In May, 1993, the government brought a civil forfeiture suit pursuant to 21 U.S.C. Sec. 881(a)(7) against property owned by Raymond Pollard, Jr. Pollard pled guilty to manufacturing marijuana in violation of 21 U.S.C. Sec. 841(a)(1). See United States v. Pollard, 965 F.2d 283 (7th Cir.1992). Pollard sold the property before the warrant of arrest in rem was served and the government then sought forfeiture of the proceeds of the sale. When Pollard's parents refused to turn over the money, the district court granted a government motion to show cause and ordered the Pollards to relinquish the money.
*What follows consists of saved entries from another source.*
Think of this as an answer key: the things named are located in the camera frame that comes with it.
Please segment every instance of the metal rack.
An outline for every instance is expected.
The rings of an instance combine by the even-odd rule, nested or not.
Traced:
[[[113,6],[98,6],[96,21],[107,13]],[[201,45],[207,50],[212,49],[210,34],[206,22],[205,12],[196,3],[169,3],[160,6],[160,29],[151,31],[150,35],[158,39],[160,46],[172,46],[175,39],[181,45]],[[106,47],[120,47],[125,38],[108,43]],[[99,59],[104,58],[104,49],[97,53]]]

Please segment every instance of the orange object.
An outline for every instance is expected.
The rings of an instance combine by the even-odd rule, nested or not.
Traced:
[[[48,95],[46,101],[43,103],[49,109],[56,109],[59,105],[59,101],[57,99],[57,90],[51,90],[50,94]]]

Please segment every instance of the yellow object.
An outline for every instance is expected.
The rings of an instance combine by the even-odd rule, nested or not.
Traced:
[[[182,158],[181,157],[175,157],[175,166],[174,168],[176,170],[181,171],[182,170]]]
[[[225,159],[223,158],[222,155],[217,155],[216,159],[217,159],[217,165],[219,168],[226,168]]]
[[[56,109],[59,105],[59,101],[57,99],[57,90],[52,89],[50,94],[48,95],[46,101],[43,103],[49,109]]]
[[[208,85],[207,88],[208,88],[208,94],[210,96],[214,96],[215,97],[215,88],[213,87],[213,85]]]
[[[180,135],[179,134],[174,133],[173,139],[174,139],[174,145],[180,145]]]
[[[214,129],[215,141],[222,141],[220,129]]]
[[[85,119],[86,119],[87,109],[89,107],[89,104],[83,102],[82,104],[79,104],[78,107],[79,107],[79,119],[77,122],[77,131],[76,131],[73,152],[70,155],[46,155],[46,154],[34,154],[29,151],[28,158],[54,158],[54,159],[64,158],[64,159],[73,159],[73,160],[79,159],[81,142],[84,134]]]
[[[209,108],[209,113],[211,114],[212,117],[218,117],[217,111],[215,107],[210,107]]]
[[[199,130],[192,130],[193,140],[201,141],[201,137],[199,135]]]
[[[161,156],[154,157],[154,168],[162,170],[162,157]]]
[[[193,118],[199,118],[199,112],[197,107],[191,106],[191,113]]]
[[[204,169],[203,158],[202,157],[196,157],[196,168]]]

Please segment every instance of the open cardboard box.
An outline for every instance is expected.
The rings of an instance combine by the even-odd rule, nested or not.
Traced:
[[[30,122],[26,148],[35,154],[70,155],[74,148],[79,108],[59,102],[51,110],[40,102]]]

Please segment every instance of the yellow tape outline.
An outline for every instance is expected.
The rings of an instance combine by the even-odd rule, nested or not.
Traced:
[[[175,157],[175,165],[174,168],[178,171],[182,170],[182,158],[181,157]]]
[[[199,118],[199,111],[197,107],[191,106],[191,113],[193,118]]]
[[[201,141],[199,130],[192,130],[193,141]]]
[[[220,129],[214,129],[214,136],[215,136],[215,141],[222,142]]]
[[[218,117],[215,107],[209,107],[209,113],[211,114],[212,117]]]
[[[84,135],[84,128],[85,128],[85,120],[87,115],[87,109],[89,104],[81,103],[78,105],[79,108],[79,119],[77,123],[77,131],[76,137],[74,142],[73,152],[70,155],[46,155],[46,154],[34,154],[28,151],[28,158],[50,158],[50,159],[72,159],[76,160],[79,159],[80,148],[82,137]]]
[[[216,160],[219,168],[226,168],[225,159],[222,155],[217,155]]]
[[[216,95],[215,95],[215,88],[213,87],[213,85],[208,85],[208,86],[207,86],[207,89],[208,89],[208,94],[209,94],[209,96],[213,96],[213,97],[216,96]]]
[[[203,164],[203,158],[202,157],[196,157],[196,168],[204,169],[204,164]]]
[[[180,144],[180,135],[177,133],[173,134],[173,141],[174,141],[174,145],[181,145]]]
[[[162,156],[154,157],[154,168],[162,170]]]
In August, 1991, Pollard and Pollard's parents filed individual claims to the money. All were represented by the same attorney. Claimants filed a motion to dismiss, which was denied, and then failed to file an answer to the complaint within twenty days as prescribed by Rule C(6) of the Supplemental Rules for Certain Admiralty and Maritime Claims. The government filed for entry of default judgment and mailed a copy of the motion to claimants' attorney. When no response to the motion for default judgment was filed, the district court granted default judgment in favor of the government.
Claimants then requested pro se that the district court set aside the default judgment. This request was denied. On appeal, claimants argue that the district court lacked jurisdiction to forfeit their property and that they demonstrated good cause for failing to reply to the complaint. We affirm.
District courts have original subject matter jurisdiction of forfeiture proceedings brought pursuant to 21 U.S.C. Sec. 881. 28 U.S.C. Secs. 1355-56; see also Linarez v. U.S. Dep't of Justice, 2 F.3d 208, 211 (7th Cir.1993) (statute pellucid); 1 David B. Smith, Prosecution and Defense of Forfeiture Cases p 9.01 (1994). The district court also had in rem jurisdiction over the property because the Marshal seized the property, Record at 19, and Claimants had notice of the procedings. See U.S. v. James Daniel Good Real Property, --- U.S. ----, 114 S.Ct. 492, 500, 503 (1993).
The only other question properly before us is whether the district court abused its discretion by denying Claimants' motion to vacate the default judgment under Rule 60(b). See Jones v. Phipps, 39 F.3d 158 (7th Cir.1994). To succeed, Claimants must demonstrate "mistake, inadvertence, surprise, or excusable neglect." Fed.R.Civ.P. 60(b)(1). Claimants' counsel had notice of the default judgment and failed to respond. Other than his attorney's negligence, Claimants suggests no other theory demonstrating good cause. See United States v. 7108 West Grand Avenue, 15 F.3d 632, 633 (7th Cir.1994) (attorney's gross negligence does not establish good cause), cert. denied, 114 S.Ct. 2691 (1994); United States v. Di Mucci, 879 F.2d 1488, 1495 (7th Cir.1989) (notice to attorney inures to the client). The judgment of the district court is therefore AFFIRMED.